**Task instructions:**
Quote every line of the data below as it stands, omitting pictures.

+-------+

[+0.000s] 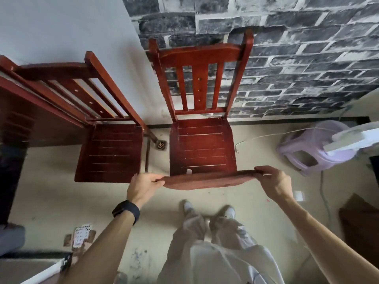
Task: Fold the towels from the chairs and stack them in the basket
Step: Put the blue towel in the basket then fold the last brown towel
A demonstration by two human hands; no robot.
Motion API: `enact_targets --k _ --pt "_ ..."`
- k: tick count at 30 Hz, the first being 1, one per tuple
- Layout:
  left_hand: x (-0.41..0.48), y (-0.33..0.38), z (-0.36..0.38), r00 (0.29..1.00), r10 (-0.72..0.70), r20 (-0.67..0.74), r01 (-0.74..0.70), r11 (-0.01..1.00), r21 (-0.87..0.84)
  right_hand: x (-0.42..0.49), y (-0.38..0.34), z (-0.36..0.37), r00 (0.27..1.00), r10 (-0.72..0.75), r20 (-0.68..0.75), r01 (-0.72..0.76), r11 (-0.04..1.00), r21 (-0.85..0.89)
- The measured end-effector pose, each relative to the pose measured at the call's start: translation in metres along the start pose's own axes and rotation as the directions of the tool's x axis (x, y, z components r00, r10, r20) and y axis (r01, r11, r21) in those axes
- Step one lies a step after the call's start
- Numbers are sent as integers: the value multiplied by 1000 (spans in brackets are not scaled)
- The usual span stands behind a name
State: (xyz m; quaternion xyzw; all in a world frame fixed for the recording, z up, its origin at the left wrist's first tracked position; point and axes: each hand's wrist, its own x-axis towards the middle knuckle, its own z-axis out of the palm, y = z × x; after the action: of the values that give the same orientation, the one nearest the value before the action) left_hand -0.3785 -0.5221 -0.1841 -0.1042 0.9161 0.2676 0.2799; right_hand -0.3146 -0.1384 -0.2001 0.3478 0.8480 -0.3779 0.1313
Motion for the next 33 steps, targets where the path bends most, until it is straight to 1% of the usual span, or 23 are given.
enact_targets --k 3,6,9,12,15,16,17,19,22,24,26,28,31,33 --pt "31 -2 -2 999 -36 -32 39 996 80 17 -9 17 1000 12 -22 -12 1000 -2" --pt "76 8 2 997 -15 -82 30 981 190 56 -21 38 999 -1 -52 -1 999 -38" --pt "137 9 24 990 7 -139 27 970 240 114 -21 68 997 -13 -76 6 997 -83" --pt "200 8 56 991 28 -127 6 966 259 179 -17 98 994 -11 -109 1 995 -98" --pt "253 17 80 989 15 -150 41 931 364 237 -14 128 992 27 -124 -37 996 -81" --pt "271 20 87 985 2 -171 58 936 346 254 -13 139 992 42 -117 -50 996 -73" --pt "290 18 93 983 -10 -186 65 954 292 269 -12 148 992 56 -115 -63 996 -58" --pt "333 2 114 981 -61 -183 81 992 100 294 -10 165 987 106 -122 -108 994 -5" --pt "371 -3 125 977 -139 -160 120 985 -124 322 -12 183 985 136 -111 -127 988 85" --pt "381 14 123 967 -164 -194 120 967 -223 340 -12 191 986 121 -116 -102 982 160" --pt "394 18 126 965 -155 -212 93 957 -276 357 -9 199 986 108 -127 -79 974 214" --pt "405 18 129 973 -131 -191 65 947 -314 363 -16 201 983 89 -160 -49 970 237" --pt "410 12 134 990 -83 -116 45 953 -299 366 -17 204 985 15 -173 10 990 141" --pt "408 6 138 997 -63 -53 42 940 -339 367 -15 206 994 -9 -113 18 997 80"
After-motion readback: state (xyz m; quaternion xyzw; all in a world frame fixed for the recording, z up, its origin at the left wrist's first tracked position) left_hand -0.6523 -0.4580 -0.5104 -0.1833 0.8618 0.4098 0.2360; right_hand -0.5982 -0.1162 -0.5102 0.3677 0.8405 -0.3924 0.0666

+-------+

**Solution to this task:**
[+0.000s] 
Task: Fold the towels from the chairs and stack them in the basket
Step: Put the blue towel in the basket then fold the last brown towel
A demonstration by two human hands; no robot.
Motion API: `enact_targets --k _ --pt "_ ..."`
- k: tick count at 30 Hz, the first being 1, one per tuple
- Layout:
  left_hand: x (-0.41..0.48), y (-0.33..0.38), z (-0.36..0.38), r00 (0.29..1.00), r10 (-0.72..0.70), r20 (-0.67..0.74), r01 (-0.74..0.70), r11 (-0.01..1.00), r21 (-0.87..0.84)
  right_hand: x (-0.42..0.49), y (-0.38..0.34), z (-0.36..0.37), r00 (0.27..1.00), r10 (-0.72..0.75), r20 (-0.68..0.75), r01 (-0.72..0.76), r11 (-0.04..1.00), r21 (-0.85..0.89)
- The measured end-effector pose, each relative to the pose measured at the call's start: translation in metres along the start pose's own axes and rotation as the directions of the tool's x axis (x, y, z components r00, r10, r20) and y axis (r01, r11, r21) in those axes
- Step one lies a step after the call's start
- Numbers are sent as integers: the value multiplied by 1000 (spans in brackets are not scaled)
- The usual span stands behind a name
State: (xyz m; quaternion xyzw; all in a world frame fixed for the recording, z up, its origin at the left wrist's first tracked position; point and axes: each hand's wrist, its own x-axis towards the middle knuckle, its own z-axis out of the palm, y = z × x; after the action: of the values that give the same orientation, the one nearest the value before the action) left_hand -0.3785 -0.5221 -0.1841 -0.1042 0.9161 0.2676 0.2799; right_hand -0.3146 -0.1384 -0.2001 0.3478 0.8480 -0.3779 0.1313
Motion for the next 33 steps, targets where the path bends most, until it is straight to 1% of the usual span, or 23 are given.
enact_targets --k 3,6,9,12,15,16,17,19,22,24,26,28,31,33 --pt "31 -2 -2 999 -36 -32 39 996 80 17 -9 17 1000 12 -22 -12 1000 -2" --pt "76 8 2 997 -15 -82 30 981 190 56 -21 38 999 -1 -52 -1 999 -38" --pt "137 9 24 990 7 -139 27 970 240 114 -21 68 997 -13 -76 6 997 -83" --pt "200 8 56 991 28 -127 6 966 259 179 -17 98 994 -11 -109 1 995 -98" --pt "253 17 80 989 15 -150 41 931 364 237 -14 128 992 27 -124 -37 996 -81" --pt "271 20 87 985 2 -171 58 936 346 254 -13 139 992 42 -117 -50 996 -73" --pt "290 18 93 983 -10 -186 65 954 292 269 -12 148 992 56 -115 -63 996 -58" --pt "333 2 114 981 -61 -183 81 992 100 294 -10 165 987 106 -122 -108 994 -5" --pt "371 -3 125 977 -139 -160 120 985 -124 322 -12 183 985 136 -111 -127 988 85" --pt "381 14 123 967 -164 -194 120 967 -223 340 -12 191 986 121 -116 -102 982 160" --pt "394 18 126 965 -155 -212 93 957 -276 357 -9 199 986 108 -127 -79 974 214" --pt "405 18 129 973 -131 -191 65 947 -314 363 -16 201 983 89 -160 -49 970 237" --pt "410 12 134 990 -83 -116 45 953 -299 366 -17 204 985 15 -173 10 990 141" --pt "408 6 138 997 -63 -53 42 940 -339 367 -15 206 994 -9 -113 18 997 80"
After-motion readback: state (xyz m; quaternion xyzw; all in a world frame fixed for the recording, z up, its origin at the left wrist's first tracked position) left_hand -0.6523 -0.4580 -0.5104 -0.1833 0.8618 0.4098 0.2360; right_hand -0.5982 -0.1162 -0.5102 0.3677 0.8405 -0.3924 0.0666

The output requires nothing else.